_What you should do_.
Copy the data exactly, keeping every line intact.
Start of Data extract
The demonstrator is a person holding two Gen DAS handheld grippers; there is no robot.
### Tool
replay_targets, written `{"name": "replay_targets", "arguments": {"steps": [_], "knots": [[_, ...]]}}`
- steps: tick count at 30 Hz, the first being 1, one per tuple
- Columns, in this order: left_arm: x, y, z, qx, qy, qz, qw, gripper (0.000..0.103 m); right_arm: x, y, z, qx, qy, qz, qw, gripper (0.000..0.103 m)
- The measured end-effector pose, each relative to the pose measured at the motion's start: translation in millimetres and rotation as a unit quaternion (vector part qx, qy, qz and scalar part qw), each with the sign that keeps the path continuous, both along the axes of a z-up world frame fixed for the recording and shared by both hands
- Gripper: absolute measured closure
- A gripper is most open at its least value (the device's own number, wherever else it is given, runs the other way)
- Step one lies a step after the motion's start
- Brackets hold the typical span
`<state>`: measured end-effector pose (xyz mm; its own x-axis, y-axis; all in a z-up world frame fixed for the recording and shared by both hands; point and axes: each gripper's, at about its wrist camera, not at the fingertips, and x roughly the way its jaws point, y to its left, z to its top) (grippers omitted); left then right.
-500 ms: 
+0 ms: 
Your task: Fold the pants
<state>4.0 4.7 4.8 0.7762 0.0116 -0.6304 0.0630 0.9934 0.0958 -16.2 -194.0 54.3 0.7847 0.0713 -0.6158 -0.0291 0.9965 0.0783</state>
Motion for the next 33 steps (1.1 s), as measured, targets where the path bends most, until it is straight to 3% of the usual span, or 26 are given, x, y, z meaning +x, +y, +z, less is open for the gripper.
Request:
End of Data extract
_Exercise answer_.
The demonstrator is a person holding two Gen DAS handheld grippers; there is no robot.
### Tool
replay_targets, written `{"name": "replay_targets", "arguments": {"steps": [_], "knots": [[_, ...]]}}`
- steps: tick count at 30 Hz, the first being 1, one per tuple
- Columns, in this order: left_arm: x, y, z, qx, qy, qz, qw, gripper (0.000..0.103 m); right_arm: x, y, z, qx, qy, qz, qw, gripper (0.000..0.103 m)
- The measured end-effector pose, each relative to the pose measured at the motion's start: translation in millimetres and rotation as a unit quaternion (vector part qx, qy, qz and scalar part qw), each with the sign that keeps the path continuous, both along the axes of a z-up world frame fixed for the recording and shared by both hands
- Gripper: absolute measured closure
- A gripper is most open at its least value (the device's own number, wherever else it is given, runs the other way)
- Step one lies a step after the motion's start
- Brackets hold the typical span
`<state>`: measured end-effector pose (xyz mm; its own x-axis, y-axis; all in a z-up world frame fixed for the recording and shared by both hands; point and axes: each gripper's, at about its wrist camera, not at the fingertips, and x roughly the way its jaws point, y to its left, z to its top) (grippers omitted); left then right.
-500 ms: 
+0 ms: 
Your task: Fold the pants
<state>4.0 4.7 4.8 0.7762 0.0116 -0.6304 0.0630 0.9934 0.0958 -16.2 -194.0 54.3 0.7847 0.0713 -0.6158 -0.0291 0.9965 0.0783</state>
Motion for the next 33 steps (1.1 s), as measured, targets where the path bends most, until it is straight to 3% of the usual span, or 26 are given, x, y, z meaning +x, +y, +z, less is open for the gripper.
Request:

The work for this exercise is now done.